→ **Task requirements**:
Among the entries that follow, how many lines contain the string "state"? Write the number alone.

Dataset entries
============

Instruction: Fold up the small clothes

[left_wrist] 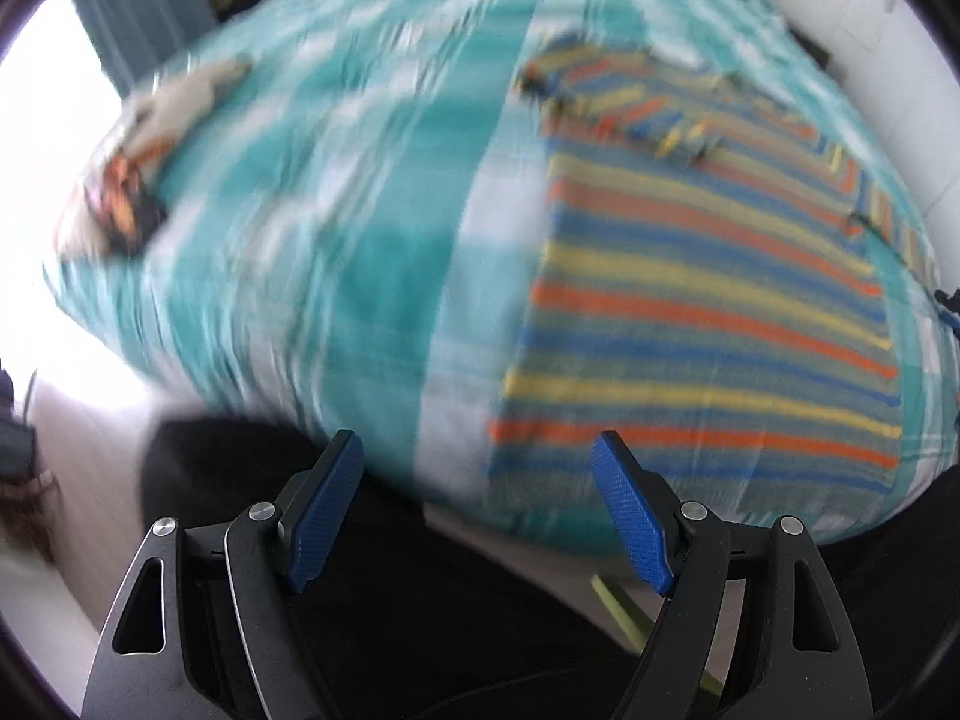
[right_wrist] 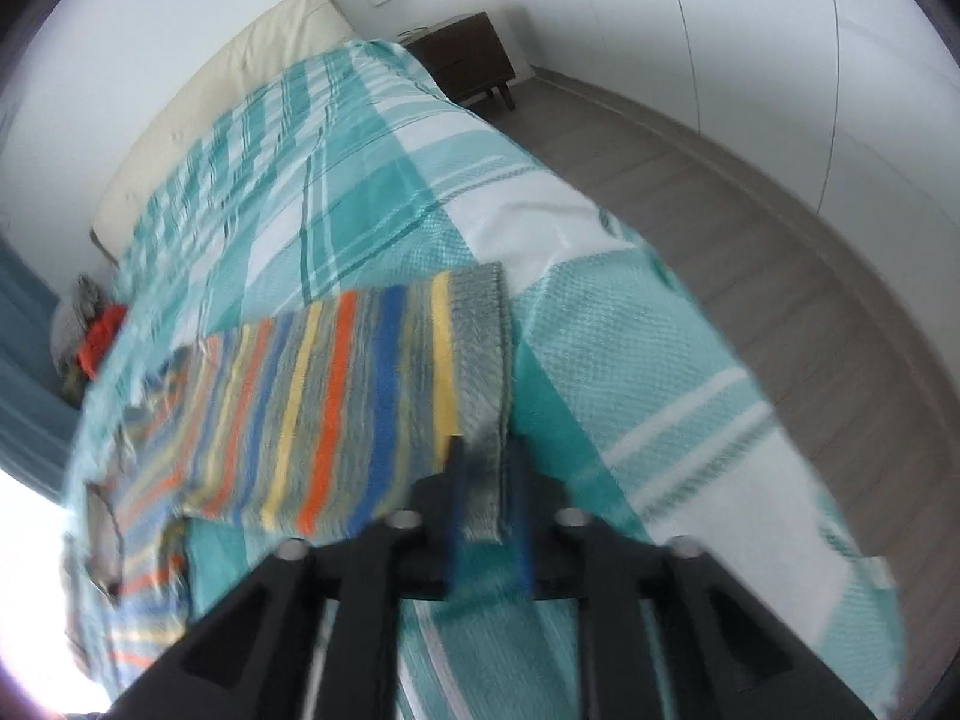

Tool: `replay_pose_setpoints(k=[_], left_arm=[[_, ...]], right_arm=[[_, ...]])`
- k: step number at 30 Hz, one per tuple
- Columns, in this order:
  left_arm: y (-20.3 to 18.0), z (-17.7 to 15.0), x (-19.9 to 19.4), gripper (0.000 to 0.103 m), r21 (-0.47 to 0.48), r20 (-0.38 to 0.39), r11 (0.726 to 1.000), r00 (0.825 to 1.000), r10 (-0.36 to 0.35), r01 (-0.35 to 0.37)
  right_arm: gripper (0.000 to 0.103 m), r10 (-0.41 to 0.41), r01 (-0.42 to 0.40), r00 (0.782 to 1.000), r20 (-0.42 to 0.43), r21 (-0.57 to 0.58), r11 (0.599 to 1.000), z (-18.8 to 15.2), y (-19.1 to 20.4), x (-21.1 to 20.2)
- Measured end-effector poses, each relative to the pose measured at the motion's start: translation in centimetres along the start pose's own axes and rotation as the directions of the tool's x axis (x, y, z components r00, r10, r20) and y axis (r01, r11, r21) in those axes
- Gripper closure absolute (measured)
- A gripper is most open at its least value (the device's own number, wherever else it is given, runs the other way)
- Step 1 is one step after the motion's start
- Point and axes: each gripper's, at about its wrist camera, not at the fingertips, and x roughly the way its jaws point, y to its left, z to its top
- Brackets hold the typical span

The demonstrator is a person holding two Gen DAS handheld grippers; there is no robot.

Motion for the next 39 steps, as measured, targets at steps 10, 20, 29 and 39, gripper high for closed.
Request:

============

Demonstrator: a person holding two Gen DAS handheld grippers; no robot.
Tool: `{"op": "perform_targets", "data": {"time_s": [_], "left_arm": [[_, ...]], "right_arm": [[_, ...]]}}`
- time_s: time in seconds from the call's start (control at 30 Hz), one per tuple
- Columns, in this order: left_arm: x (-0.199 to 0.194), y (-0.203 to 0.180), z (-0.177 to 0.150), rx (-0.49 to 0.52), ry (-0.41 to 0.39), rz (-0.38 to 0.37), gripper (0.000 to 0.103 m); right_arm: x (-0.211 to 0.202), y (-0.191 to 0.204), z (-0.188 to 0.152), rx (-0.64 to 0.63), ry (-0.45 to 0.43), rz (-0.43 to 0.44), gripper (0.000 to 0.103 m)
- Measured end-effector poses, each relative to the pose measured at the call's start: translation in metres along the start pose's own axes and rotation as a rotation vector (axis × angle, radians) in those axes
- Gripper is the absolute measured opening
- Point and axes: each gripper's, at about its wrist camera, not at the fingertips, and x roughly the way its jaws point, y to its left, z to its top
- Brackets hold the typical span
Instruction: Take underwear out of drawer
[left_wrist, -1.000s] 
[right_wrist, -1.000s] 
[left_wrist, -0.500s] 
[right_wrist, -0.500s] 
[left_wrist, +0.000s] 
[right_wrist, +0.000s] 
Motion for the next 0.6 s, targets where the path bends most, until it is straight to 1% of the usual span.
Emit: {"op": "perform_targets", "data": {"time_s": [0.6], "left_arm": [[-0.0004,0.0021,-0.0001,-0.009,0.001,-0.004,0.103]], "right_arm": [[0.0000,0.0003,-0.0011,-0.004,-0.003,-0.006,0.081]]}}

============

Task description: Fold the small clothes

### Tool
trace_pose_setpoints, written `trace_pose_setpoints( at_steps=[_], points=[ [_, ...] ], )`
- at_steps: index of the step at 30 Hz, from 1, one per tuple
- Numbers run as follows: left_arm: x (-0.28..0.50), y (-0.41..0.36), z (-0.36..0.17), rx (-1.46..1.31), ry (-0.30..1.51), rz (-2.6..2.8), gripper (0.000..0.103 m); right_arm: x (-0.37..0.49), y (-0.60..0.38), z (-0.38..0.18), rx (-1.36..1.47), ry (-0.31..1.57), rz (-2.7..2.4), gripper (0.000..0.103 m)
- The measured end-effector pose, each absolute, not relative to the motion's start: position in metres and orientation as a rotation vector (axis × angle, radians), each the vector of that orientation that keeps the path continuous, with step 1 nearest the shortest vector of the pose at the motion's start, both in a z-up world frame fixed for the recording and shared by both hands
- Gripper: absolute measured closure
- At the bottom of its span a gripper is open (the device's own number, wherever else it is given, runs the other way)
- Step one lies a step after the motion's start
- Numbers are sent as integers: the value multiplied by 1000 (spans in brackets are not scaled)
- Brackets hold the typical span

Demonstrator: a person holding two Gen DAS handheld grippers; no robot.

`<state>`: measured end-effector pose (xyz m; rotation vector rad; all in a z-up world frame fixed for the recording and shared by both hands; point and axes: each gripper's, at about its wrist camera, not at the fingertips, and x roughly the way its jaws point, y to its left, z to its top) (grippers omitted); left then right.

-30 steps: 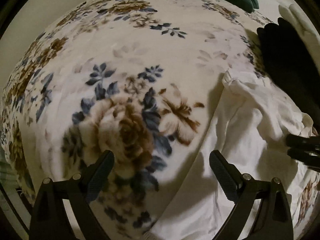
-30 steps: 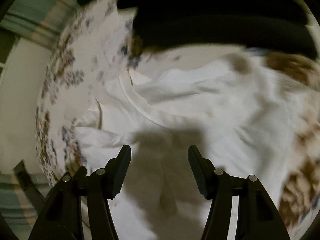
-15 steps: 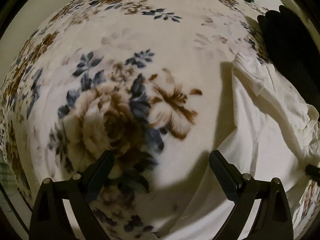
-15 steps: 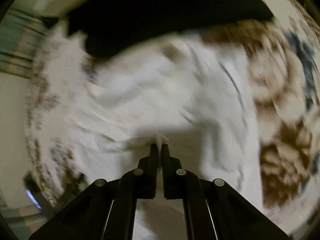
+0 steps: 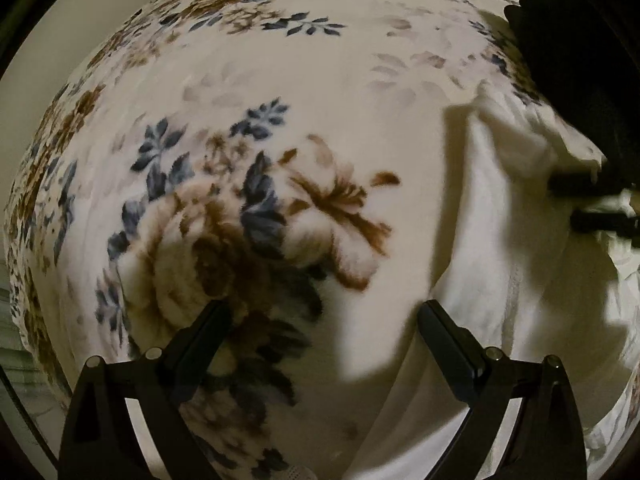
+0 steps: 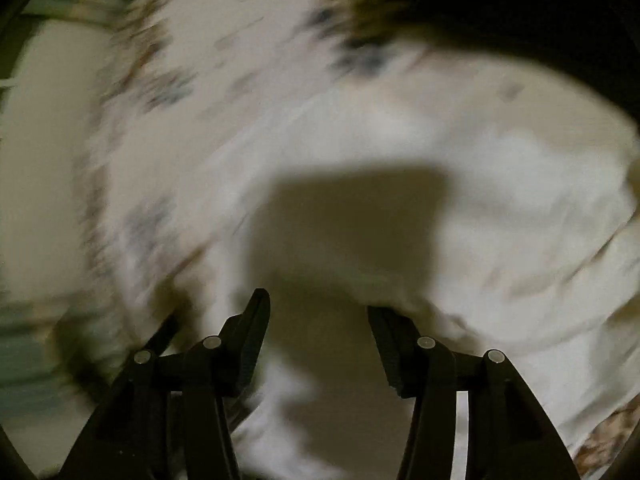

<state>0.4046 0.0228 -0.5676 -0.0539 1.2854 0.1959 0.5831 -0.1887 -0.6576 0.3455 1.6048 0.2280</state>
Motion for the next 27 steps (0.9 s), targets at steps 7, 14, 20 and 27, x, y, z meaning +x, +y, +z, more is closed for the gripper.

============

→ **Solution**:
2